I realize that not everyone has had the great good fortune of being raised in loving environments with those who loved them and protected them in the ways they most truly needed.
I also realize that sometimes parents can be deeply flawed and yet somehow, someway, their intention to love surpasses their inherent shortcomings.
My parents are no longer present on this Earth. As time passes, I miss them more. I forgive what I did not understand. And I pray to be forgiven.
There is a strength and certainty and protective, guiding force that my father bestowed on me. And I have witnessed my own son, who became a father at a tender age, become a father who left me breathless in his capacity to care for his children in ways that brought me to my knees in honor of his heart. He challenges my own perceptions in his quest for truth and his questioning of what often goes unquestioned. He inspires me and makes me laugh out loud at times when I need it most. I have also witnessed my youngest son become the wise counsel and champion and advocate of his nieces and nephews and the children of friends. He is the sought out confidante and trusted shoulder and fatherly figure whose presence brings safety and comfort. Because he will tell the truth and model it with his own heart. And his heart is a model I can only hope to aspire to.

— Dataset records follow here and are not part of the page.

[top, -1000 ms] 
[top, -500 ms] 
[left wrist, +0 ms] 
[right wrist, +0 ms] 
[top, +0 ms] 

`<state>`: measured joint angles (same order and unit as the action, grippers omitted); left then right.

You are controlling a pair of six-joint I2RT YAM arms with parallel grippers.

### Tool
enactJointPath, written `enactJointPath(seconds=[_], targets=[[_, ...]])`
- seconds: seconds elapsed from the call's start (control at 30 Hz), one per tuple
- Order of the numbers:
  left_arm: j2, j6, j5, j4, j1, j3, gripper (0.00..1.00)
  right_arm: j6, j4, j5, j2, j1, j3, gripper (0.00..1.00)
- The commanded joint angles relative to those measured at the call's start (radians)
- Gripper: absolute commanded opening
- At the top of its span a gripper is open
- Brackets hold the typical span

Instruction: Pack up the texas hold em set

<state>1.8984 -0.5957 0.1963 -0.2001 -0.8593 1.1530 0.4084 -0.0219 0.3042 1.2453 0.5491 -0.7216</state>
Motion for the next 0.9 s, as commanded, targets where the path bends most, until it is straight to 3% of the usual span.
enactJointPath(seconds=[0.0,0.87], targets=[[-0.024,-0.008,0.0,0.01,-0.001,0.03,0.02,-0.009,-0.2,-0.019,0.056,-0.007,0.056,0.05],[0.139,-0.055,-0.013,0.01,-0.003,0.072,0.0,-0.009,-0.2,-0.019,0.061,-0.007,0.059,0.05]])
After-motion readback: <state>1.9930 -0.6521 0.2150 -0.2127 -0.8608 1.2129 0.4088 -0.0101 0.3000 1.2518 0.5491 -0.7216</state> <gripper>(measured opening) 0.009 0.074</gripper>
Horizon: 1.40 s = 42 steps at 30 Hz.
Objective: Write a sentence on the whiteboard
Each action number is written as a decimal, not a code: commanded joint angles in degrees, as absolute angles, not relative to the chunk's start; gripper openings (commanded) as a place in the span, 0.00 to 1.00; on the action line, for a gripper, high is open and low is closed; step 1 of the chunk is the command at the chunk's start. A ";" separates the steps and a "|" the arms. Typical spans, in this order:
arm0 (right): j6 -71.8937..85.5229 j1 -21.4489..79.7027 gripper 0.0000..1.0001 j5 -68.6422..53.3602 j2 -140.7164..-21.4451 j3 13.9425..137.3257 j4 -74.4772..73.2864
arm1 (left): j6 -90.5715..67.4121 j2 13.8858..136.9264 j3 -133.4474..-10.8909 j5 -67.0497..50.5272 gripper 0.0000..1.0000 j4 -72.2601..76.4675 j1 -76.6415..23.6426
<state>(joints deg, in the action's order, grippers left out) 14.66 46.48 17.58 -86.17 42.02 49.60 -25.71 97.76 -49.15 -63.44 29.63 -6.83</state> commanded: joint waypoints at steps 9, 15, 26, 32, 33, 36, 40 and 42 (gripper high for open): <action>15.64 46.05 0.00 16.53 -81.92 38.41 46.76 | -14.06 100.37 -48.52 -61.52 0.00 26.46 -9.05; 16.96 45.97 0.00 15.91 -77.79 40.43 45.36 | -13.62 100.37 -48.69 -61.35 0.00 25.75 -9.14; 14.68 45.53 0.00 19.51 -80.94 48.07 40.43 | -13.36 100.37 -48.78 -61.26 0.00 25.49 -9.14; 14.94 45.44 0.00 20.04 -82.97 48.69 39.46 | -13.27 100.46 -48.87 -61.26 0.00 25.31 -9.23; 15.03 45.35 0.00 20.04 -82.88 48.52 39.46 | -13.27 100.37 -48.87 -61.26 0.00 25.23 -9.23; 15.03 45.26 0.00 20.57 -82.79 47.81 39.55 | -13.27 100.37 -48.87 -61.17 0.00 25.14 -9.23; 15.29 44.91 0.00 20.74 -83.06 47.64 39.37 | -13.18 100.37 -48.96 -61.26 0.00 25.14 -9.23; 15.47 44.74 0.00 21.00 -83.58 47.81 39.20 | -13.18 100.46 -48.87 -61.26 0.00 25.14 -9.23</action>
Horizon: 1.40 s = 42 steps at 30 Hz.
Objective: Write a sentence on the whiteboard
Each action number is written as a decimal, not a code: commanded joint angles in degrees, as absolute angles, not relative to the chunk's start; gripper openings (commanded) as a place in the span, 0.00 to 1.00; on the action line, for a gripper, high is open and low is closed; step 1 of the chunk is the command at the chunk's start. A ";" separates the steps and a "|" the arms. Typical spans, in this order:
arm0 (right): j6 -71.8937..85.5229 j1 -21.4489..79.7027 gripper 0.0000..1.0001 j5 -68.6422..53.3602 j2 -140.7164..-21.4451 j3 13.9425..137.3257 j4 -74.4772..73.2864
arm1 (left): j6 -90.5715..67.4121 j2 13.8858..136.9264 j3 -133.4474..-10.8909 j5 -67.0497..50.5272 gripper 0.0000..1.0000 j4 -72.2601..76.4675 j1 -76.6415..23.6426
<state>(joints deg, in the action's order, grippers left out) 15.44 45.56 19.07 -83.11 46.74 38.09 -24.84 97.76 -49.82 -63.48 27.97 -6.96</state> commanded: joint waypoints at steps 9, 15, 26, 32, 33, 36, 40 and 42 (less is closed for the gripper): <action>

While witnessing the loving , paternal strength and trustworthiness of my sons, it has occurred to me this Mother’s Day, that they also embody and fully radiate their capacity to Mother their Mother.
My sons were born to a child. For most of their lives I was attempting to grow up with them. But they have far surpassed me.
For reasons I cannot explain, I seem to have always known, or at least attempted, to show up at times of sorrow and pain and loss. I seem to know how to reach out to the cries of this world. But I have not yet had a definitive relationship with what I call Joy, except for the fact of my Sons. What my sons do not know is that without their presence and the gifts and lessons they humble me with, the essence of Joy would have been elusive to me for most of my life.
I have realized lately that I have been blessed to birth children who now give birth to me. And they hold within themselves the duality of the love that is both fatherly and motherly and transcendent of both.
I am now the grateful recipient of their great frustration! I am impossible. And unruly. And I want to do it all by myself. I am stubborn and headstrong and at times I am not the best communicator. I am a sixty five year old teenager. And sometimes I hurt them in ways in which I often won’t know. I make more mistakes in a day than I can count. Or even recognize.
And yet. I was chosen to be privileged enough to become the mother of these sons. Who love me more than I love myself. Sons who forgive me and nurture me and support me. Boys who’ve grown into men who I am so proud to know. Men who mother me more tenderly and firmly and softly and strongly than I feel deserving of.
Mother love has come to me in many ways. Through the love of my mother whose presence I miss more with each passing day. Through the love of my grandchildren and my great granddaughter. Through the fierce love of my siblings and friends. Through my beautiful daughter from another mother. Mother love has come to bless me through so many tender and beloved hearts.
But this coming Mother’s Day and all others to follow, will also forever more be Son Day for me. And I will forever be grateful for the ways in which they mother me and for the privilege of being their mother.